Segment Open
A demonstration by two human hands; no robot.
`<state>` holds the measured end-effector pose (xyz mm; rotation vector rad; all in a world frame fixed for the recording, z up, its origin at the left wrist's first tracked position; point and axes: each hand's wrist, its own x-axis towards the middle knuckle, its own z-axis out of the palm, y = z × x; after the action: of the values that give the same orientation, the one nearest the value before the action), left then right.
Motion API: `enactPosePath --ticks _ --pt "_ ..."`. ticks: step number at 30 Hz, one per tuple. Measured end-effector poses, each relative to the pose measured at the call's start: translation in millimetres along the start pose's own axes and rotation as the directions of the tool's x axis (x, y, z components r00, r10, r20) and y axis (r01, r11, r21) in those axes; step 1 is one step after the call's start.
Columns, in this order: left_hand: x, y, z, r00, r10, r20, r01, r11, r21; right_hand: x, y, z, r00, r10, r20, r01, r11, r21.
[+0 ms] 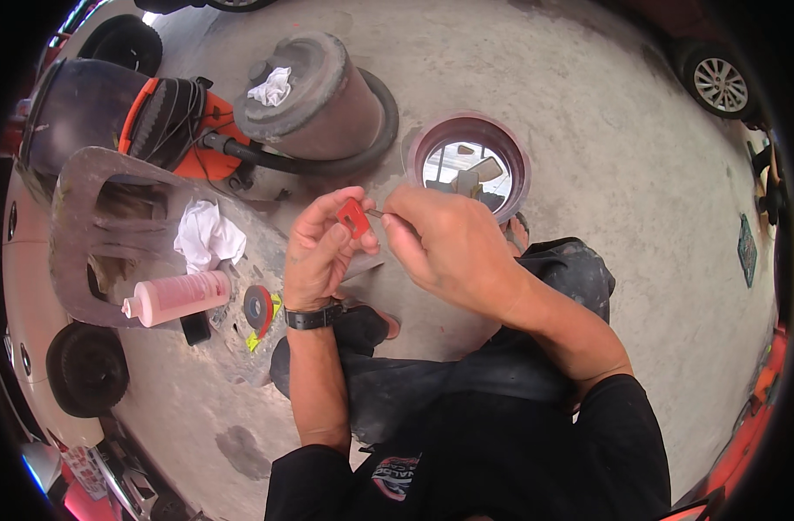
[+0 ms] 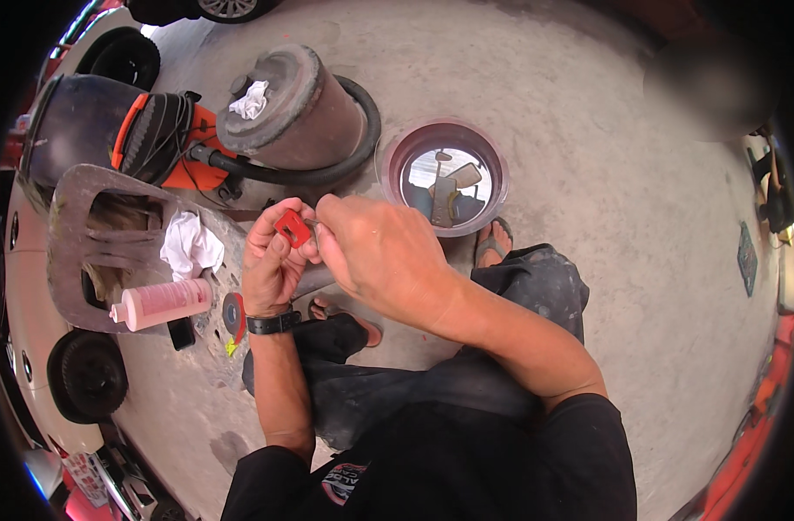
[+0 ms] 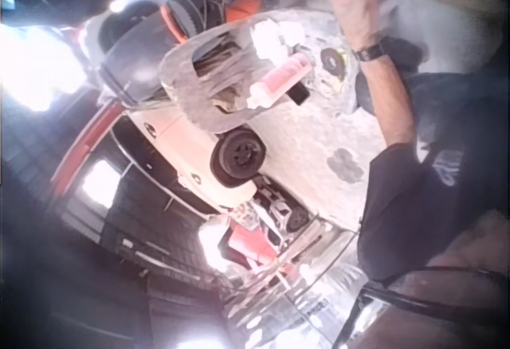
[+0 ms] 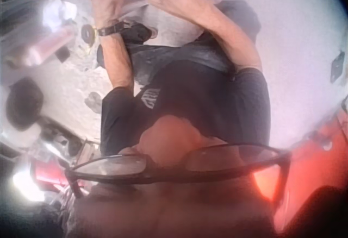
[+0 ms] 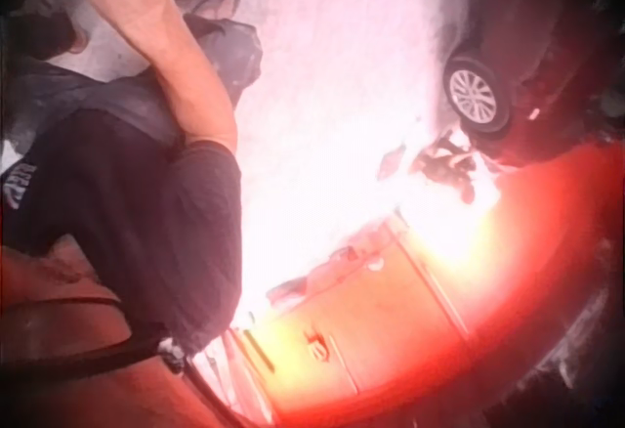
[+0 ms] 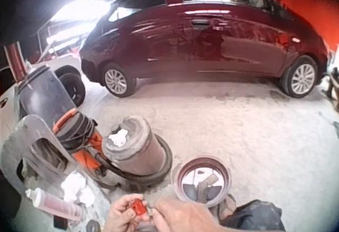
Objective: The person sits on the floor and handles a small red object, then picks up a roll of black tape and a green utility knife. They cut a strip of tape and apply it to the red object, repeating the process to wrap the object with tape.
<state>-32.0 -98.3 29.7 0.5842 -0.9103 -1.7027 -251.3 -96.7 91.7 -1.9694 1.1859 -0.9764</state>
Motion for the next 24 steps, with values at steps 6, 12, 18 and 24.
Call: enactPosePath --ticks 6,12,18,24 --pt "-0.2 -2.1 1.0 1.000 -0.002 0.001 0.002 1.000 0.009 0.1 2.4 3.4 0.999 -0.042 -0.017 0.042 0.999 -0.011" --pt "-0.4 -0.5 2.5 1.000 -0.013 -0.001 0.013 0.999 0.048 -0.7 4.4 5.4 0.999 -0.048 0.004 0.048 0.999 -0.013" --pt "0.9 -0.6 4.6 1.000 0.006 0.011 -0.008 0.995 0.104 -3.2 6.2 12.3 0.997 -0.083 0.002 0.082 0.995 -0.064" --pt "0.2 -1.0 7.3 1.000 0.006 -0.003 -0.006 0.991 0.131 -3.7 7.1 13.0 0.997 -0.066 0.035 0.068 0.997 -0.044"
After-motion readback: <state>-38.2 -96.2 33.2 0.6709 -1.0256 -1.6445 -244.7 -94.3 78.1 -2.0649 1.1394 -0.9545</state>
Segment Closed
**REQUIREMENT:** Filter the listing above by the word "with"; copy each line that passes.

**TASK RESPONSE:**
Objective: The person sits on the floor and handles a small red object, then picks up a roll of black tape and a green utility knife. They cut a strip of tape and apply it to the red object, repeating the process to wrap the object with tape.
Motion for the next 24 steps, with values at steps 6, 12, 18 and 24.

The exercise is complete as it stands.